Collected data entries
________________
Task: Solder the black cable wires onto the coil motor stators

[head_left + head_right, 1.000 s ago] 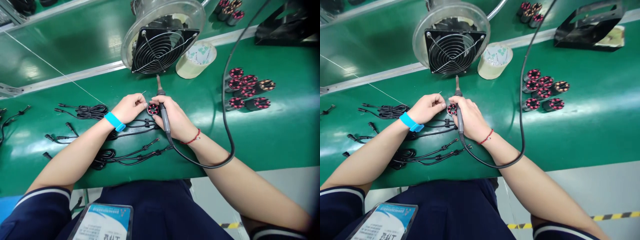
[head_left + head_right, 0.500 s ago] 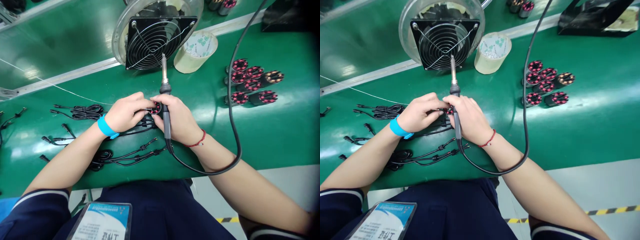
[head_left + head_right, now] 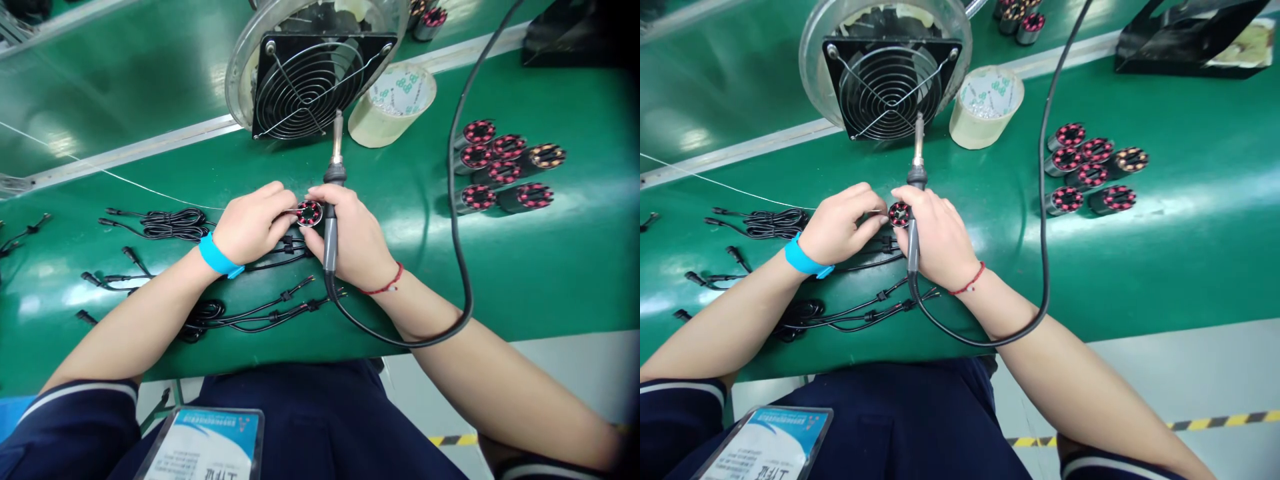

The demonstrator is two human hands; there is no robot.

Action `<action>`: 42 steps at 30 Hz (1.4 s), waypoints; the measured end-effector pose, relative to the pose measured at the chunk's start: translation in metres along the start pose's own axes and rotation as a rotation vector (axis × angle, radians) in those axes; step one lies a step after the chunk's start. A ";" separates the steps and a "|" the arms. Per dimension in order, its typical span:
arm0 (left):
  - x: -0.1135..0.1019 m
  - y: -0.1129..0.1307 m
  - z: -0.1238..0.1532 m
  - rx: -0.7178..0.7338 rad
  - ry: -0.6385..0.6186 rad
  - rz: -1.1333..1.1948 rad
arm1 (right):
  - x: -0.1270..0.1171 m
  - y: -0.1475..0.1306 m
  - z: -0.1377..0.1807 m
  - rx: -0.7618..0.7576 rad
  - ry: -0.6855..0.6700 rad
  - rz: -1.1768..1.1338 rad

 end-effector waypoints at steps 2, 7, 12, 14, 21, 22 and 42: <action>0.003 -0.004 -0.002 -0.051 -0.007 0.028 | 0.003 0.006 0.000 0.065 -0.020 0.003; 0.014 -0.012 -0.006 -0.142 -0.045 0.132 | 0.004 0.016 -0.002 0.125 -0.106 -0.062; 0.015 -0.020 -0.010 -0.187 0.033 0.366 | 0.004 0.020 -0.002 0.136 -0.165 -0.184; 0.012 -0.028 -0.011 -0.247 0.126 0.466 | 0.004 0.023 -0.001 0.163 -0.147 -0.213; 0.003 -0.024 -0.005 -0.156 0.231 0.673 | -0.001 0.030 0.002 0.267 0.088 -0.466; 0.003 -0.018 -0.004 -0.113 0.195 0.632 | 0.000 0.030 0.002 0.275 0.101 -0.500; 0.003 -0.007 -0.005 0.008 0.091 0.358 | 0.001 0.016 0.000 0.037 -0.139 -0.124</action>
Point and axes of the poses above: each hand's wrist, its own z-axis away from the middle knuckle, its own x-axis out of the palm, y = z × x, the point moved 6 cm from there along -z, towards the middle knuckle, and after that the axes turned 1 degree about -x, right-handed, at the moved point
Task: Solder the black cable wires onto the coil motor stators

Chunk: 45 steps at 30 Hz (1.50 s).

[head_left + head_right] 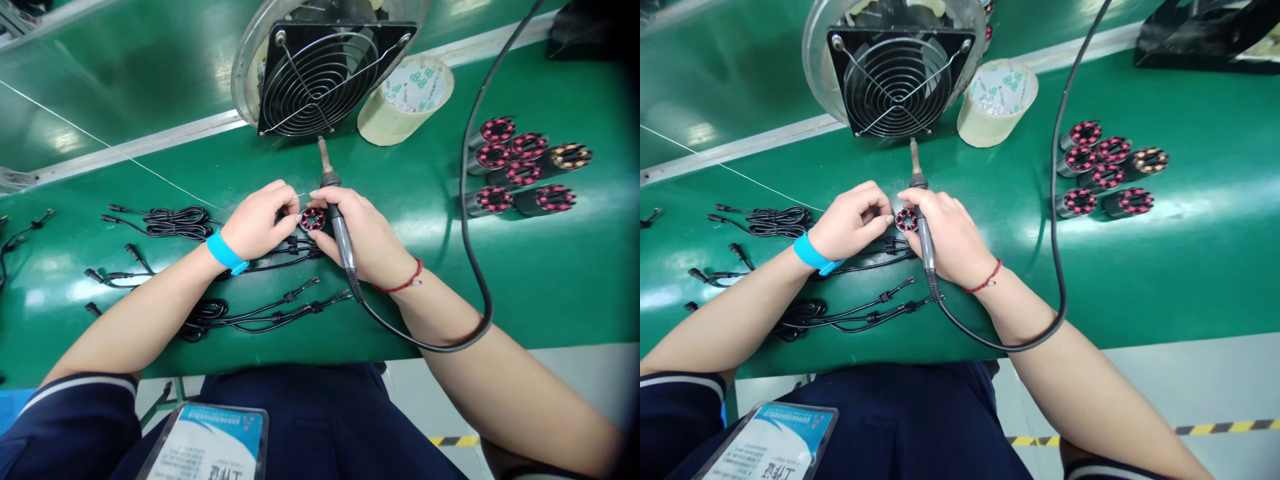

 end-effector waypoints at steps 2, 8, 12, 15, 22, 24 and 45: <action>-0.006 -0.003 -0.001 -0.026 0.036 -0.029 | -0.001 -0.003 0.000 -0.032 -0.004 0.042; -0.008 -0.017 -0.001 -0.179 -0.010 0.041 | -0.002 -0.004 0.000 -0.056 -0.044 0.033; 0.005 -0.016 0.000 -0.174 -0.172 0.070 | -0.001 -0.004 0.000 -0.056 -0.014 0.050; 0.009 -0.017 -0.002 -0.201 -0.158 0.151 | 0.001 -0.006 0.000 -0.066 -0.007 0.055; 0.003 -0.026 -0.007 -0.278 0.013 0.210 | 0.002 -0.005 0.000 -0.051 -0.015 0.004; 0.006 -0.023 -0.009 -0.234 -0.020 0.160 | 0.002 -0.005 0.000 -0.042 -0.019 -0.007; 0.007 -0.003 0.007 -0.226 -0.322 0.080 | -0.022 0.001 0.000 0.085 0.145 -0.195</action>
Point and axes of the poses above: each hand's wrist, its own z-axis away from the middle knuckle, its own x-axis out of the palm, y = z × x, the point moved 6 cm from there along -z, towards the middle knuckle, and after that the axes turned 1 degree about -x, right-handed, at the moved point
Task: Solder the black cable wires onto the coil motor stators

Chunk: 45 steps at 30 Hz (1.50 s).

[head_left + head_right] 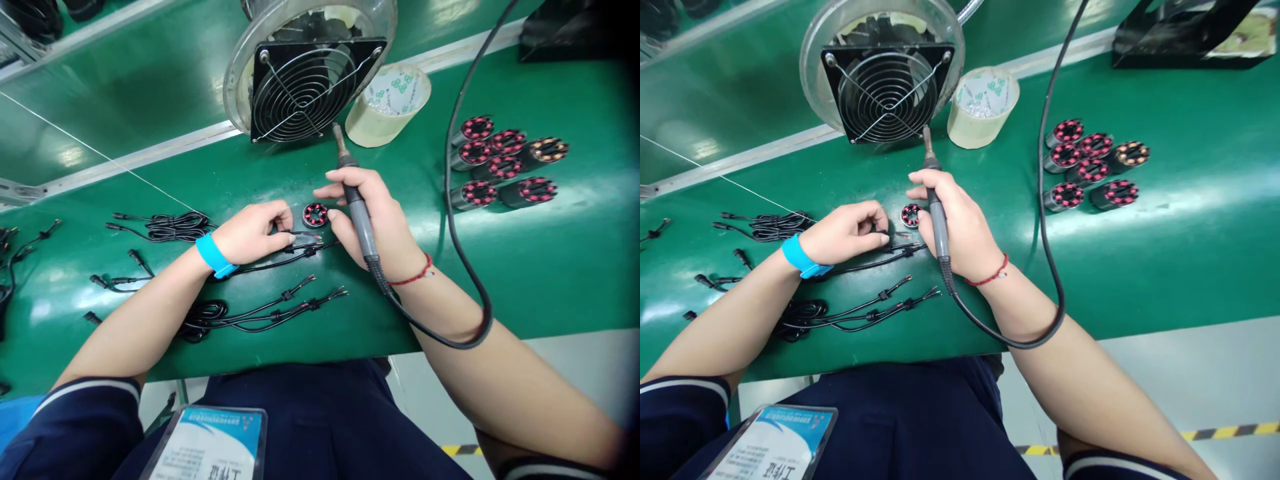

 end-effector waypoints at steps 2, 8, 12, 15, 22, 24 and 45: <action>-0.006 -0.004 -0.001 -0.023 0.059 0.179 | 0.000 0.000 0.001 0.028 0.063 -0.095; -0.013 -0.009 0.000 0.005 0.086 0.347 | 0.009 0.003 0.003 0.140 0.133 -0.250; -0.011 -0.006 0.002 0.066 0.005 0.301 | 0.012 0.001 0.002 0.147 0.117 -0.288; -0.008 -0.003 0.003 0.105 -0.060 0.260 | 0.014 -0.002 0.001 0.137 0.090 -0.324; -0.007 0.003 0.003 0.181 -0.013 0.131 | 0.017 -0.002 0.001 0.164 0.043 -0.357; -0.009 0.008 0.005 0.232 0.062 0.118 | 0.017 -0.002 0.001 0.167 0.037 -0.373; 0.009 0.022 0.003 0.250 -0.066 -0.014 | 0.013 -0.020 0.004 -0.053 0.069 -0.363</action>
Point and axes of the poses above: each hand's wrist, its own z-axis away from the middle knuckle, its own x-axis out of the palm, y = z × x, the point moved 6 cm from there along -z, towards the middle knuckle, and after that the axes turned 1 degree about -x, right-handed, at the moved point
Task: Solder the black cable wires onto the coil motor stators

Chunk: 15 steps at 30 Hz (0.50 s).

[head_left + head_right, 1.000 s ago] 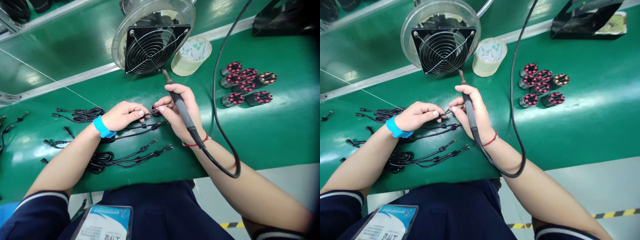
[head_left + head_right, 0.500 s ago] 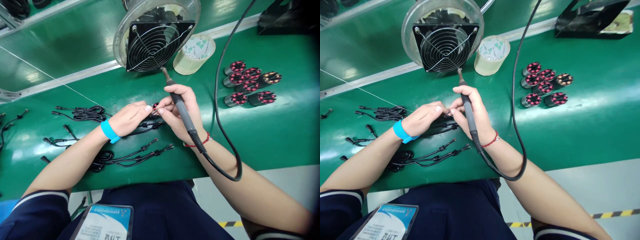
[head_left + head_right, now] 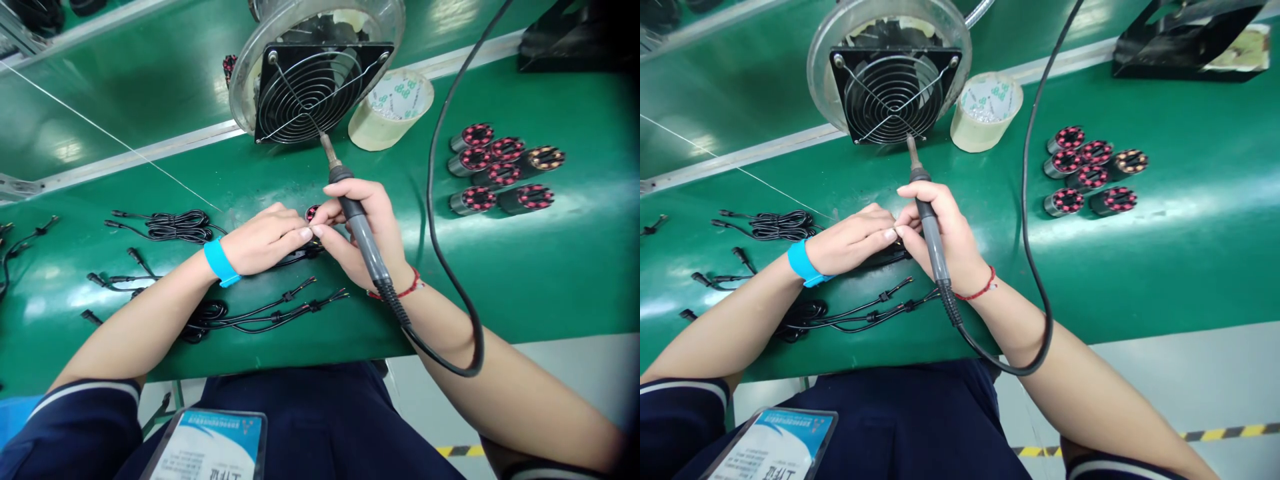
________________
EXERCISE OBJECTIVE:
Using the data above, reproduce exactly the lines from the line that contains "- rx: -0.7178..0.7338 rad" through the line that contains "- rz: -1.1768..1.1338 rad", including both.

RESULT BELOW:
  - rx: -0.7178..0.7338 rad
  - ry: -0.6385..0.6186 rad
  - rz: -1.1333..1.1948 rad
arm1 (right):
  - x: -0.1270..0.1171 m
  - y: -0.1475..0.1306 m
  - z: -0.1377..0.1807 m
  - rx: -0.7618..0.7576 rad
  - ry: -0.6855..0.6700 rad
  - rz: -1.1768..1.1338 rad

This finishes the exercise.